File size plays a role too. Magneto-optical media come in several different formats; 512 bytes per sector, 1024 bytes per sector and 2048 bytes per sector. Fewer bytes per sector reduces storage capacity somewhat, but systems that have large numbers of small file transactions can be sped up by these types of disks. In our tests we mixed up the different types of disks. In an application environment, you should be able to optimize your storage devices and disk formatting.
Many systems offer you a choice between proprietary and non-proprietary formats. Proprietary formats give better speed but tie you to that software. In our tests, we encountered the whole gamut of disk format support. Kofax only supported its own proprietary format. SmartStor only supported standard formats like NTFS and UDF. OTG supported its own proprietary format and NTFS.
OTGs Disk Xtender was the fastest system in both throughput and response time. All the systems we tested would be fast enough for small systems with one or two dozen users. In these environments, ease of use and cost are important factors. Both SmartStor and Ascent Storage were easy to use and provided plenty of speed. While Ascent Storage had better automation, SmartStors better slot management and reliance on standard disk formats made it easier to manage and more versatile in reading files outside the jukebox management system.

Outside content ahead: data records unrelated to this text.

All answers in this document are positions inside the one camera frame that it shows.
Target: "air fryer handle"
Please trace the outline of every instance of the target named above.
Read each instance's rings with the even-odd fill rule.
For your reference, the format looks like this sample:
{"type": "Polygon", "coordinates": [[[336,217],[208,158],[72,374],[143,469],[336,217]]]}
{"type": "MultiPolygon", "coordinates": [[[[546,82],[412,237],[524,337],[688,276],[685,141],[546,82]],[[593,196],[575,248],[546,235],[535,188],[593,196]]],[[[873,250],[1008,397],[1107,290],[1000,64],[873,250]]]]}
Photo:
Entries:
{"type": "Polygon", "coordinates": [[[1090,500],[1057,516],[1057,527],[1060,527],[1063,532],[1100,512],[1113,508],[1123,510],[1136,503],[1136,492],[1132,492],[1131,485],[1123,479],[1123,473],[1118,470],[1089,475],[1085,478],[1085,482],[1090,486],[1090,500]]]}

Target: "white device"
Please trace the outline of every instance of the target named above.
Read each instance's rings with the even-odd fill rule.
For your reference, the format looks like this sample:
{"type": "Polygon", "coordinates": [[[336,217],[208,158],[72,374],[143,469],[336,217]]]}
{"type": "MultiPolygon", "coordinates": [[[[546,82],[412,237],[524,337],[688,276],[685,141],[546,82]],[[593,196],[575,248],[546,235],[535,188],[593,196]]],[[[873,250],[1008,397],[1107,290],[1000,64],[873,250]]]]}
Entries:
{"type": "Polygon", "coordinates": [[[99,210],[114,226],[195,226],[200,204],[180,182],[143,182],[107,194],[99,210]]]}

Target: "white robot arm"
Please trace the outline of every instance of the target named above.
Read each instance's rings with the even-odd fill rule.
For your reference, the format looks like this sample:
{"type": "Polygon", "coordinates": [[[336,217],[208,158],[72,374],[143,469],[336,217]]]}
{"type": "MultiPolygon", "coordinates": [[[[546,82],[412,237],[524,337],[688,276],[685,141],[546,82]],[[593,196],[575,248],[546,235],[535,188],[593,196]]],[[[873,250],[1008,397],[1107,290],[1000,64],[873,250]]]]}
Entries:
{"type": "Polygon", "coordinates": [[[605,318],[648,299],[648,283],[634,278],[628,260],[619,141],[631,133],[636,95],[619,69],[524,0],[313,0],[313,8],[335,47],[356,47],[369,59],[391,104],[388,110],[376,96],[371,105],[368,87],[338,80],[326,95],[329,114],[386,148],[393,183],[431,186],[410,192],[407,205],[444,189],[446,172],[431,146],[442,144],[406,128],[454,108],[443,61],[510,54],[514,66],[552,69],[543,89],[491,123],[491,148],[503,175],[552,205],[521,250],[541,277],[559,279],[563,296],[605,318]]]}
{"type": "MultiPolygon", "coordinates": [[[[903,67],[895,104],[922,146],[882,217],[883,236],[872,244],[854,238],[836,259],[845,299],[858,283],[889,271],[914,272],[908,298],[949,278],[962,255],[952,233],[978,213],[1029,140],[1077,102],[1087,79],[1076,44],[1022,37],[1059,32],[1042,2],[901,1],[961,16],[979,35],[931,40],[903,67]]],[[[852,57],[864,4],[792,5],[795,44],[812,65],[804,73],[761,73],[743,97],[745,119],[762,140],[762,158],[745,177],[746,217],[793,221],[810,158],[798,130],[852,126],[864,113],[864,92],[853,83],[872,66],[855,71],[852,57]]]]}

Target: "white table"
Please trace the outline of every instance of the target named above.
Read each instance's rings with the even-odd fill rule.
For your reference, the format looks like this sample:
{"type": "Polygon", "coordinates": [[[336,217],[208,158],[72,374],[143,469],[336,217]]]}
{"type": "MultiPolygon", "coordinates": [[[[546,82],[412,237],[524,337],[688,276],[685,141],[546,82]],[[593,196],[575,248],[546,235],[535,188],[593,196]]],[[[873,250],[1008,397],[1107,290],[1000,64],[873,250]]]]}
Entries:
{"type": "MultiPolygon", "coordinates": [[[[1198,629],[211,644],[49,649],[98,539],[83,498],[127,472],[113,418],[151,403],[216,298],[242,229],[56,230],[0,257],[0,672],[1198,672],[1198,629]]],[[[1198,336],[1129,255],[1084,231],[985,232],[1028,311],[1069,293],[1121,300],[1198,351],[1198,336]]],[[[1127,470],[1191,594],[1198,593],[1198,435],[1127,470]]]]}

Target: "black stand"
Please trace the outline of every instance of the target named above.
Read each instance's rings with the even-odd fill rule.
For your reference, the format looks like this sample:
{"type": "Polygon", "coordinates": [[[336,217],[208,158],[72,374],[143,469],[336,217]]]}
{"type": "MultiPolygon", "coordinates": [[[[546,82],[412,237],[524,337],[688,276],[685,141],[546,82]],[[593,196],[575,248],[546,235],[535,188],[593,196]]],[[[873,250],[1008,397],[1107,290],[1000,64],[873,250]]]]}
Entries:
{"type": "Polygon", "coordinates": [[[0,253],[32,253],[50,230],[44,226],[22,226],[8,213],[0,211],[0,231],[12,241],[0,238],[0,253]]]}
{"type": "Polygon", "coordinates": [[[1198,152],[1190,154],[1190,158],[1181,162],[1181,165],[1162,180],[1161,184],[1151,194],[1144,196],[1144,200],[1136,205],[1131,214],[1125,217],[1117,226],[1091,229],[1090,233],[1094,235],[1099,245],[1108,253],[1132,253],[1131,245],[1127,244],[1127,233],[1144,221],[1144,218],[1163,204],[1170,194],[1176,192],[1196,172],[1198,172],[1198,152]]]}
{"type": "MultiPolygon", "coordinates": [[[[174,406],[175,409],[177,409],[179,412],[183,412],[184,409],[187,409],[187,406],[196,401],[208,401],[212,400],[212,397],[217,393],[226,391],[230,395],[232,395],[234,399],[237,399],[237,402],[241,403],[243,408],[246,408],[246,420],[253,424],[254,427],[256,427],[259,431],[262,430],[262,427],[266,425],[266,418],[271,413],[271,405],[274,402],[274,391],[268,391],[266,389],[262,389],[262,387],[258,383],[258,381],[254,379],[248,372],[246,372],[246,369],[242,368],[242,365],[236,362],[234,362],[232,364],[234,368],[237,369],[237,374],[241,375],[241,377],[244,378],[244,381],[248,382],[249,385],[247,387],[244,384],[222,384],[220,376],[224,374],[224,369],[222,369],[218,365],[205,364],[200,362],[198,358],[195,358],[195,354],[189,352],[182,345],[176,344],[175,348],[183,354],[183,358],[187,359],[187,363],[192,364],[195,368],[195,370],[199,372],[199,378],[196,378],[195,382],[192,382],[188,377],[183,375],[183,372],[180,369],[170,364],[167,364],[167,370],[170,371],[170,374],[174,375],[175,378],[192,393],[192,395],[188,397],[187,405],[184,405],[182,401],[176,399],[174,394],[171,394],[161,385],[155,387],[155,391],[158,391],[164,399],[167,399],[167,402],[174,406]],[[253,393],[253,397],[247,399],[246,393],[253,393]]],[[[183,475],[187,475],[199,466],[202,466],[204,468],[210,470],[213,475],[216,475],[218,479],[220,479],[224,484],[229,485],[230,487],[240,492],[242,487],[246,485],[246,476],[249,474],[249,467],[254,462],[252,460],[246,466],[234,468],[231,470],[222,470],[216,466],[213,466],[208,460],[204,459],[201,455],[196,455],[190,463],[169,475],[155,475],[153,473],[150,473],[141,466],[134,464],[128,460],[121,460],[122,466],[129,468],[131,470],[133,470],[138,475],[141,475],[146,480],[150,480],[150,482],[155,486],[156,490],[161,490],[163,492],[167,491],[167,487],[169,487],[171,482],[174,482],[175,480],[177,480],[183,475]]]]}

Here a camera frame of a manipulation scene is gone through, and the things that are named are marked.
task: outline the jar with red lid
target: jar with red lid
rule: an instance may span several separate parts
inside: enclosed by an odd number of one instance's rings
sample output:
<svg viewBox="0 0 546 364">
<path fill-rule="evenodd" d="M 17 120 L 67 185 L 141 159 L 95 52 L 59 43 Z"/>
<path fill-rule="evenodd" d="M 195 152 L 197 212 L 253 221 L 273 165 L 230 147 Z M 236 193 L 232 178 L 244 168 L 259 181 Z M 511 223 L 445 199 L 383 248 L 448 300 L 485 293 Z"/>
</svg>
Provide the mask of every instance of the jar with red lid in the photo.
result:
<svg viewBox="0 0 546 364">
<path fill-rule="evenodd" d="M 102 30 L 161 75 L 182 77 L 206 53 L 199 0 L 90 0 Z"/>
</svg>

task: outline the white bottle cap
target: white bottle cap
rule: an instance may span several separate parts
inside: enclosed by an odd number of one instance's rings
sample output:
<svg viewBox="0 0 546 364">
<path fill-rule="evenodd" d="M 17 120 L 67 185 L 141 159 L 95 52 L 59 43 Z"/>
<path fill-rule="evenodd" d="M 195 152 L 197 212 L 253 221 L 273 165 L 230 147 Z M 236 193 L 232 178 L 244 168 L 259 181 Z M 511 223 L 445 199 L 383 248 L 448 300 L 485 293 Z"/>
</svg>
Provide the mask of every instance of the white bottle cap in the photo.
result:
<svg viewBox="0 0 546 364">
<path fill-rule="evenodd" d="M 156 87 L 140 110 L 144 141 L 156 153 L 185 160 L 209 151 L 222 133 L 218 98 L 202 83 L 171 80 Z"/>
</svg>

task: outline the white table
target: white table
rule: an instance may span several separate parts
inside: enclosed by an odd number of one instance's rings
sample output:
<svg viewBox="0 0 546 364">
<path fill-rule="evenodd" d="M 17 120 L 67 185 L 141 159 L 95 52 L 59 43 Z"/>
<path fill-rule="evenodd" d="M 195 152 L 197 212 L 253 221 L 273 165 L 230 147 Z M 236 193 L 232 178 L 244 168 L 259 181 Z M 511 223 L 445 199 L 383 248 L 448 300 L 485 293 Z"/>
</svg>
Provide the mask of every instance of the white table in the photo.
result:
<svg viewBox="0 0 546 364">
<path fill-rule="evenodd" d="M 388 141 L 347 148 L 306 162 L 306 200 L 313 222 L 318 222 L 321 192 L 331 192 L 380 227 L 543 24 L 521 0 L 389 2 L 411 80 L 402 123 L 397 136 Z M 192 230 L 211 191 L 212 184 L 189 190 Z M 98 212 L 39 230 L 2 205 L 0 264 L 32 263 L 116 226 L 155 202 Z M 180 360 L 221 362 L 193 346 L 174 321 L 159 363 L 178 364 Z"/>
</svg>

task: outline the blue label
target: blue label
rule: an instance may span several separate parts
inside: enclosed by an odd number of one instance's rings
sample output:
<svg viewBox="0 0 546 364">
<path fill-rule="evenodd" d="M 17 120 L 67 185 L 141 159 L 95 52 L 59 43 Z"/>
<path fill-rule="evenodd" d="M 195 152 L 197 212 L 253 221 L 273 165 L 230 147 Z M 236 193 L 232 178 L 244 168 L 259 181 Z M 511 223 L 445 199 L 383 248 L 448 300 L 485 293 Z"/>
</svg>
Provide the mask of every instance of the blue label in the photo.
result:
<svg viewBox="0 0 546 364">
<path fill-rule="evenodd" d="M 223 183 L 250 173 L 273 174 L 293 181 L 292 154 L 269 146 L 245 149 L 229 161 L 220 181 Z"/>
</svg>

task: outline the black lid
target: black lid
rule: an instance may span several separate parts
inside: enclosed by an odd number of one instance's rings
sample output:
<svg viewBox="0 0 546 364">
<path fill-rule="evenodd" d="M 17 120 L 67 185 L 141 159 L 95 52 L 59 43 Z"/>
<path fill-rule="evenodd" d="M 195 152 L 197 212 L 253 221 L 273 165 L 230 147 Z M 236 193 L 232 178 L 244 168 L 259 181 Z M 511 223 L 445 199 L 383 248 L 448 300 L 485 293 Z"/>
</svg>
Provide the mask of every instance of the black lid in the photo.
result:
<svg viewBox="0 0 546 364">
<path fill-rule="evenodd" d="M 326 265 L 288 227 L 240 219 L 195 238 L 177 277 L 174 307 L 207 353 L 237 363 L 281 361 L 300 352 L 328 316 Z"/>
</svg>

If we were building a storage management system for a large enterprise, our first choice would be OTGs Disk Xtender. It was faster and offered a greater range of options for system administration and remote management. L.R.
Ascent Storage 4.0
Irvine, CA,
714-727-1733
www.kofax.com
Operating Systems: NT, Netware
Disk formats: WORM, MO, CD, DVD-RAM
Comment: Easy to set up and easy to use. As close to plug-and-play as jukeboxes can get.
Price: 20 slots = $3,500; 500 slots = $35,000.
Reader Service Number 220 at ProductInfo
SmartStor 3.0
Andover, MA
978-623-3300
www.smartstorage.com
Operating systems: Windows NT, Unix, Netware
Disk formats: WORM, MO, CD, DVD-RAM
Comment: Smart Storage supplies separate products for managing MO and CD/DVD: SmartStor Archive (CD and DVD)and SmartStor Archive for MO.
Price: SmartStor Archive = $500$15,000; SmartStor Archive for MO = $1,000 $22,000
Reader Service Number 221 at ProductInfo
Disk Xtender 4.1
Bethesda, MD
301-897-1400
www.otg.com
Operating system: Windows NT
Disk formats: WORM, MO, CD
Tape formats: DLT, DDS, 8 mm, MLR 1
Comment: Disk Xtender is part of a large family of document management products. More comprehensive than jukebox management, Disk Xtender also manages tape libraries. There is no DVD-RAM support.